The answer must be every line below that contains the string "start".

[DATASET CONTENT]

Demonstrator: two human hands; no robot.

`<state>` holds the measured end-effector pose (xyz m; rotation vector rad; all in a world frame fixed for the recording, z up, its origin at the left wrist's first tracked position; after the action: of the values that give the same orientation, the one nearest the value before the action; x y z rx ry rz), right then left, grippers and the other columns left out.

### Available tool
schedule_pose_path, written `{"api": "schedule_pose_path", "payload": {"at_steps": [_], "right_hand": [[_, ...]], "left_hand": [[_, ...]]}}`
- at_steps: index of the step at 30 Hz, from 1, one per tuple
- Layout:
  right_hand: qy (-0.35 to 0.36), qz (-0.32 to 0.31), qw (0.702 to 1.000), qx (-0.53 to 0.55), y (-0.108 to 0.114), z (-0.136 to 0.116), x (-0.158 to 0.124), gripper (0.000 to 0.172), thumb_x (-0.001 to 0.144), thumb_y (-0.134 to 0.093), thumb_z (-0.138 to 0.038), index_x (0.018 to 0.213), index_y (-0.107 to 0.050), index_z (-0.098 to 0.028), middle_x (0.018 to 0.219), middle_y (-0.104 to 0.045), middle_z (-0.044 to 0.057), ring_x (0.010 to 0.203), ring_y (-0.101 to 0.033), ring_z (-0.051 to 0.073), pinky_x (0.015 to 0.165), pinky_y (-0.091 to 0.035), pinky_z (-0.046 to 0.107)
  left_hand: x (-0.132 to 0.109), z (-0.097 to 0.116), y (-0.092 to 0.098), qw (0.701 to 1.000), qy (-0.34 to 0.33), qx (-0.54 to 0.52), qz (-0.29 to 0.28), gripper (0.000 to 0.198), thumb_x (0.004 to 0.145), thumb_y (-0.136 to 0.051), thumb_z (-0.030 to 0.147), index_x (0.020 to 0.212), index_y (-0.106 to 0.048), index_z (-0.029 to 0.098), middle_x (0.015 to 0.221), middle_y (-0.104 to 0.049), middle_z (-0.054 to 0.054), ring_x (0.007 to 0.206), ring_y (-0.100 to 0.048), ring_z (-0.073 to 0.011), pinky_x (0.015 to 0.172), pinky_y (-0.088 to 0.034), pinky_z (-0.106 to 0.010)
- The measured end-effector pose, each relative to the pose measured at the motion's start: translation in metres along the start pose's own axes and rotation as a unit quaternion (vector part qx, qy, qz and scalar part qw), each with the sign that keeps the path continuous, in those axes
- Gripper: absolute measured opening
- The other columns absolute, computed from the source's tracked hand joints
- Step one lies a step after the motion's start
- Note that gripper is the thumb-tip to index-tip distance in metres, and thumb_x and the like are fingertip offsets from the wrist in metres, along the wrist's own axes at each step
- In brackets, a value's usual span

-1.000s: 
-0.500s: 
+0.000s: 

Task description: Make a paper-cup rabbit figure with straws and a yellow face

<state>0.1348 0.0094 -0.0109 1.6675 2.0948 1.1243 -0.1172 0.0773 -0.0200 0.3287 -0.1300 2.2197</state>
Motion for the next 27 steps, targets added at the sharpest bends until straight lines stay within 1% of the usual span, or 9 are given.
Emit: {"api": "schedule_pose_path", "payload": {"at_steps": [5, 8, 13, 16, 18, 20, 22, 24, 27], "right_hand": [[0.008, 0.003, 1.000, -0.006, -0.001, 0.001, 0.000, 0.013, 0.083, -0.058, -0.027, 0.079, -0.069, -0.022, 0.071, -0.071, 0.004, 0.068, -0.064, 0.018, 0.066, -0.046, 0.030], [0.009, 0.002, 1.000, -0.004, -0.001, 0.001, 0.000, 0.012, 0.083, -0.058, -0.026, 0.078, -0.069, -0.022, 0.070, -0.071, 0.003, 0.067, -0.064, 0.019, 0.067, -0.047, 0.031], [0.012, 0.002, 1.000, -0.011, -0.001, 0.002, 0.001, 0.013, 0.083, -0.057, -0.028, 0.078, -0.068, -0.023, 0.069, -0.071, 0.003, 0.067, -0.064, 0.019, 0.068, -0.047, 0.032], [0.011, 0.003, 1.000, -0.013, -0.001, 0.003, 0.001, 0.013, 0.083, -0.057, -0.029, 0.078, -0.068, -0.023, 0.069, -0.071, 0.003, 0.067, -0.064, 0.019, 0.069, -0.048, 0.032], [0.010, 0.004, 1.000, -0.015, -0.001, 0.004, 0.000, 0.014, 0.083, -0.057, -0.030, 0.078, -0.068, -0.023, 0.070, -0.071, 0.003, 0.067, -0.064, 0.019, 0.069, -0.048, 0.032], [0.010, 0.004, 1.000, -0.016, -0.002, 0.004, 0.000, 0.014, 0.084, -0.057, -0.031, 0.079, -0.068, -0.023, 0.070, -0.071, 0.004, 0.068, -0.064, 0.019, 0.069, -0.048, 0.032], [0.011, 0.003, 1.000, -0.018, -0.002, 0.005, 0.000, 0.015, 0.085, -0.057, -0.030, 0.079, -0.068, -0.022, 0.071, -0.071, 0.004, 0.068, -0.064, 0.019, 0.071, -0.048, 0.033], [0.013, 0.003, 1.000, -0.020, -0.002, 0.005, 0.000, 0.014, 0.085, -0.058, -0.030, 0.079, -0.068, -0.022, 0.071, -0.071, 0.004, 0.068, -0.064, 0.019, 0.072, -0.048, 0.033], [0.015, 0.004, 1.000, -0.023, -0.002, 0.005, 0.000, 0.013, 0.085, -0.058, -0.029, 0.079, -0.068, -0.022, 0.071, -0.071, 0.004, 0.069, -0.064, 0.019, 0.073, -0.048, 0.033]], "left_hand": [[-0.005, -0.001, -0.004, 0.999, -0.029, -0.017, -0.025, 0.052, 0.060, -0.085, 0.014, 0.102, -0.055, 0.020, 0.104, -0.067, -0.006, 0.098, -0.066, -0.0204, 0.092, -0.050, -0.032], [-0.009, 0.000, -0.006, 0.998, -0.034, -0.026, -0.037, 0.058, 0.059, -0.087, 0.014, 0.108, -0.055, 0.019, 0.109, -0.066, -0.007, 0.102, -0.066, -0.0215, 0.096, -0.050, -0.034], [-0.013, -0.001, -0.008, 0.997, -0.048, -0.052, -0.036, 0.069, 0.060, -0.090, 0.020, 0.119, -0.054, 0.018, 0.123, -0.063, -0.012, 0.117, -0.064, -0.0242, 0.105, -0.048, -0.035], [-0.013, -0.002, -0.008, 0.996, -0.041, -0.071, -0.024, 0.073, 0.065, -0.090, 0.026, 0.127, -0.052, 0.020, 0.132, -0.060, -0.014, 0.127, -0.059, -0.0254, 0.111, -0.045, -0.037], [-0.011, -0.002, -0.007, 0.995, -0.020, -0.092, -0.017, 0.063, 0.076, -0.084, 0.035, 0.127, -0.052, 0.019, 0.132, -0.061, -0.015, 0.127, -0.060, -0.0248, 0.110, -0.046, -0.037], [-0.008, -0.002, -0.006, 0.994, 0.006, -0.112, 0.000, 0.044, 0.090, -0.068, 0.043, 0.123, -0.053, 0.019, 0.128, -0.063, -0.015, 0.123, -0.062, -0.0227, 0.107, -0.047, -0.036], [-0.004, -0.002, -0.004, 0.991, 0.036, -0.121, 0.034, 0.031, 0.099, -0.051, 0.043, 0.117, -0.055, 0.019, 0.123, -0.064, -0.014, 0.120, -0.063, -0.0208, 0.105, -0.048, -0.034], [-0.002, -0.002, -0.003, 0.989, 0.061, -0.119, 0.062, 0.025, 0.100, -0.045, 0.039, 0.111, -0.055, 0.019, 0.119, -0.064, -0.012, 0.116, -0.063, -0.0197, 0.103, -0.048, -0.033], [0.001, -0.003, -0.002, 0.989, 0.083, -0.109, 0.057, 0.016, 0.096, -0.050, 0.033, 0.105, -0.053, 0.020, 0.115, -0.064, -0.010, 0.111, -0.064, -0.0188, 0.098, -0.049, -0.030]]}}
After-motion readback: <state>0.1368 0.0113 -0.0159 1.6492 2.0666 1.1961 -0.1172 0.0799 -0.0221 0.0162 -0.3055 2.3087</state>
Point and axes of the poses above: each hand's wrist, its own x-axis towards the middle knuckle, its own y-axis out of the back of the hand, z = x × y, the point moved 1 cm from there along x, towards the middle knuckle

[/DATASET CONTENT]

*TASK SOLUTION*:
- The measured end-effector pose, each relative to the pose measured at the motion's start: translation in metres along the start pose's own axes and rotation as a unit quaternion (vector part qx, qy, qz and scalar part qw), each with the sign that keeps the path continuous, in those axes
- Step one lies a step after the motion's start

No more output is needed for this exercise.